Records excerpted from a collection:
════

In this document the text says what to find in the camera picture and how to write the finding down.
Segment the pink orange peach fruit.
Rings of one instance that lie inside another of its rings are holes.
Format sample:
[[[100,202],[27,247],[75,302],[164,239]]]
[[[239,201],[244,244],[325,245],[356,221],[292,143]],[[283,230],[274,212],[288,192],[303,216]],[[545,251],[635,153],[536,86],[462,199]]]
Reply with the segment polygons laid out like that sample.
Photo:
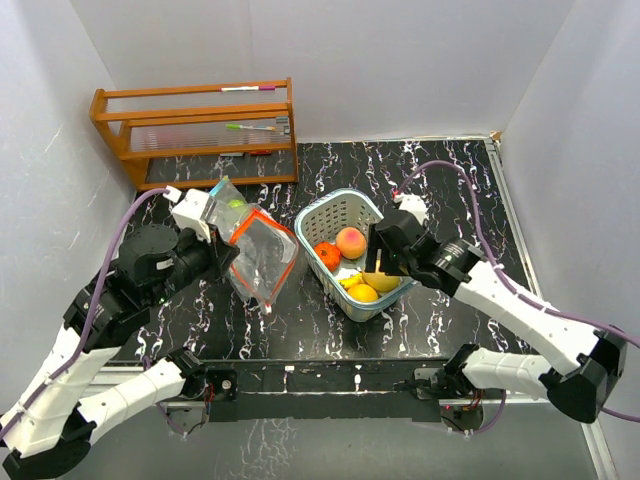
[[[348,260],[360,258],[367,250],[364,234],[355,227],[345,227],[336,236],[335,246]]]

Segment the orange pumpkin toy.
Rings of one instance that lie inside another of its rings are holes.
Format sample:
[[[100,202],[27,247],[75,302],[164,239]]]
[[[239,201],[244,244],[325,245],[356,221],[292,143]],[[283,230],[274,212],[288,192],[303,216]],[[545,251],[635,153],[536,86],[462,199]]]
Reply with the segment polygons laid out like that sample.
[[[321,242],[314,247],[314,252],[330,272],[336,271],[340,266],[342,255],[334,244]]]

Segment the yellow lemon fruit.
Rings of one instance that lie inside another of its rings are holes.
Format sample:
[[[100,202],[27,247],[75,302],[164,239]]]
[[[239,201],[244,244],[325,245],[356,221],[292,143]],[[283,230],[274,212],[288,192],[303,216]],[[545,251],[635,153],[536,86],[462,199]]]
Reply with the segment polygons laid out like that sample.
[[[373,303],[379,299],[378,292],[366,283],[351,286],[347,293],[353,300],[361,303]]]

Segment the blue zipper clear bag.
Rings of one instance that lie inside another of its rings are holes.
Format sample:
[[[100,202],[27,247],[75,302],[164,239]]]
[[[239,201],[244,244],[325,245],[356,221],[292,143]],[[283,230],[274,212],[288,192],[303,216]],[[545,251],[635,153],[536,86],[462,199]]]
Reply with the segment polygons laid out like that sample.
[[[214,197],[214,205],[209,211],[207,222],[209,226],[218,230],[225,241],[229,241],[235,230],[249,215],[251,207],[227,176],[209,194]],[[242,212],[232,211],[229,208],[229,202],[233,199],[244,200],[248,204],[247,209]]]

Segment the red zipper clear bag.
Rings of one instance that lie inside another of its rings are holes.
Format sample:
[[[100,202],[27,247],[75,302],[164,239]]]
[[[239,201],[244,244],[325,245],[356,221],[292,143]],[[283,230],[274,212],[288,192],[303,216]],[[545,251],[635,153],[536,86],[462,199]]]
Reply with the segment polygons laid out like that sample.
[[[298,240],[258,205],[249,204],[228,242],[239,250],[228,272],[236,292],[270,314],[295,264]]]

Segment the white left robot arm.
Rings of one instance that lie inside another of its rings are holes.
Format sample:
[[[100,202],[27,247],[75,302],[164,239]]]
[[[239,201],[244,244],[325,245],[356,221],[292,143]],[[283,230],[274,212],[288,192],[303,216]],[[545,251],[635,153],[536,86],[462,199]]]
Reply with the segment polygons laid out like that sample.
[[[3,468],[12,479],[68,473],[105,433],[167,399],[209,389],[205,366],[179,348],[134,378],[86,396],[96,375],[145,326],[155,307],[194,281],[221,280],[239,255],[216,228],[199,238],[148,225],[133,232],[79,291],[38,374],[1,418]]]

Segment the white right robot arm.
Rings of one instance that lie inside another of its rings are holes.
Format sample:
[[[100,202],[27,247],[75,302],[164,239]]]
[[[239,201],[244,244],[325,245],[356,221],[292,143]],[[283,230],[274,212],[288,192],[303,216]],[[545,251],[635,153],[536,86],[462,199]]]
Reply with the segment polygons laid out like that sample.
[[[466,397],[487,389],[547,399],[593,423],[621,378],[627,343],[612,333],[554,316],[531,292],[502,281],[482,251],[463,239],[436,240],[415,216],[394,210],[370,225],[366,271],[408,276],[488,315],[523,339],[532,355],[465,344],[419,389]]]

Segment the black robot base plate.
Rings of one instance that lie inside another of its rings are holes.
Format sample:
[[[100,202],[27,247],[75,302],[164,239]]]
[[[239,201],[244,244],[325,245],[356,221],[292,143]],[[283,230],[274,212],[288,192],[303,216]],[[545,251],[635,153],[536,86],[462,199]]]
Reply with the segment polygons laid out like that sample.
[[[211,360],[199,388],[171,394],[177,410],[201,407],[210,422],[258,419],[408,419],[478,428],[497,390],[456,391],[439,360]]]

════

WORK ITEM: Your answer must be every line from the entries that contains the string "orange", copied as it stands.

OUTPUT:
Segment the pink orange peach fruit.
Segment the orange pumpkin toy.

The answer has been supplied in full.